WHAT TO WORK ON -> Only lines with the string "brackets" should be returned from the data below.

▬▬▬▬▬▬

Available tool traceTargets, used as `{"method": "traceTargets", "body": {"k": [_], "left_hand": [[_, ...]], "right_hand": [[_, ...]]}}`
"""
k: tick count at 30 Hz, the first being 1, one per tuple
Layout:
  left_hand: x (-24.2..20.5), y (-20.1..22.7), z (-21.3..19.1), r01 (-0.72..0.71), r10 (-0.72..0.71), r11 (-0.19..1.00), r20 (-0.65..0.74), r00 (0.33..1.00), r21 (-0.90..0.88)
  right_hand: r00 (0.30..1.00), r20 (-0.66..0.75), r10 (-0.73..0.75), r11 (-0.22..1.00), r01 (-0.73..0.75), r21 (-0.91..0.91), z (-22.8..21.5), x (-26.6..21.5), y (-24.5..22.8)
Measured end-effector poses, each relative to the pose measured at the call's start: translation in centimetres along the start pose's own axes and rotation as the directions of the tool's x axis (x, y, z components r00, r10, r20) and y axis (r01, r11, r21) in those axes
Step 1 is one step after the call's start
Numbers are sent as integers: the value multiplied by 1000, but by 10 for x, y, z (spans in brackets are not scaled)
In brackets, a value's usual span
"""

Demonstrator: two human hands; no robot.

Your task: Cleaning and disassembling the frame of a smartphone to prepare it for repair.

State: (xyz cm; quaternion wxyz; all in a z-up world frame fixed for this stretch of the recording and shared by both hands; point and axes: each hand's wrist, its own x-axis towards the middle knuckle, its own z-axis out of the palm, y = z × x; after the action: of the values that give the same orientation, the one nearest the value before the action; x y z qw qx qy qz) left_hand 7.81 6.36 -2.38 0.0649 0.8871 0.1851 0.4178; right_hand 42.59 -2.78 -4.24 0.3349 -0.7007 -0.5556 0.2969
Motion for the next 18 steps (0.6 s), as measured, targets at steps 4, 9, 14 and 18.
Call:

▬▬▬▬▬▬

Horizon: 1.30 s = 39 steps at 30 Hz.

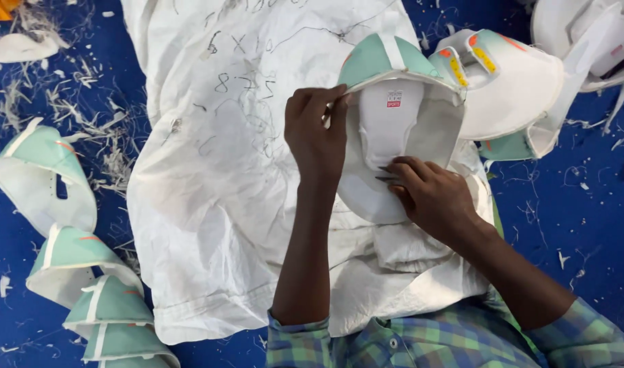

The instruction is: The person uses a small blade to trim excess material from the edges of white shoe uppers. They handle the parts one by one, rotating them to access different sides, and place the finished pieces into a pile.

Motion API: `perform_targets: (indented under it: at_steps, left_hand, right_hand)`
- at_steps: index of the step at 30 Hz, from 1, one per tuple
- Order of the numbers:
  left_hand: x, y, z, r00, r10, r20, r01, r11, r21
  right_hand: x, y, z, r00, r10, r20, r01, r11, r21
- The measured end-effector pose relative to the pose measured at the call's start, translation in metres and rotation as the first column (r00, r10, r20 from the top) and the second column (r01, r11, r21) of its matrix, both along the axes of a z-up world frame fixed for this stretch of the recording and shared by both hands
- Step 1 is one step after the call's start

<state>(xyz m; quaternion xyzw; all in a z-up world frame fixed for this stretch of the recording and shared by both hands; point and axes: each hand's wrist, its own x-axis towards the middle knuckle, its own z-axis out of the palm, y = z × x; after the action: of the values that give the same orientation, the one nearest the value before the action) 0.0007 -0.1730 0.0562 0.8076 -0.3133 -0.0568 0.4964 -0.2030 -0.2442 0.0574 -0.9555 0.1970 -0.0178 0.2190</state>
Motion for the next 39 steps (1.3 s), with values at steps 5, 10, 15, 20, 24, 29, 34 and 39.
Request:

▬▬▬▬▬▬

RESULT OF THIS EXERCISE ->
Numbers are sent as integers: the value multiplied by 1000, but by 10 for x, y, z (spans in brackets are not scaled)
In brackets, a value's usual span

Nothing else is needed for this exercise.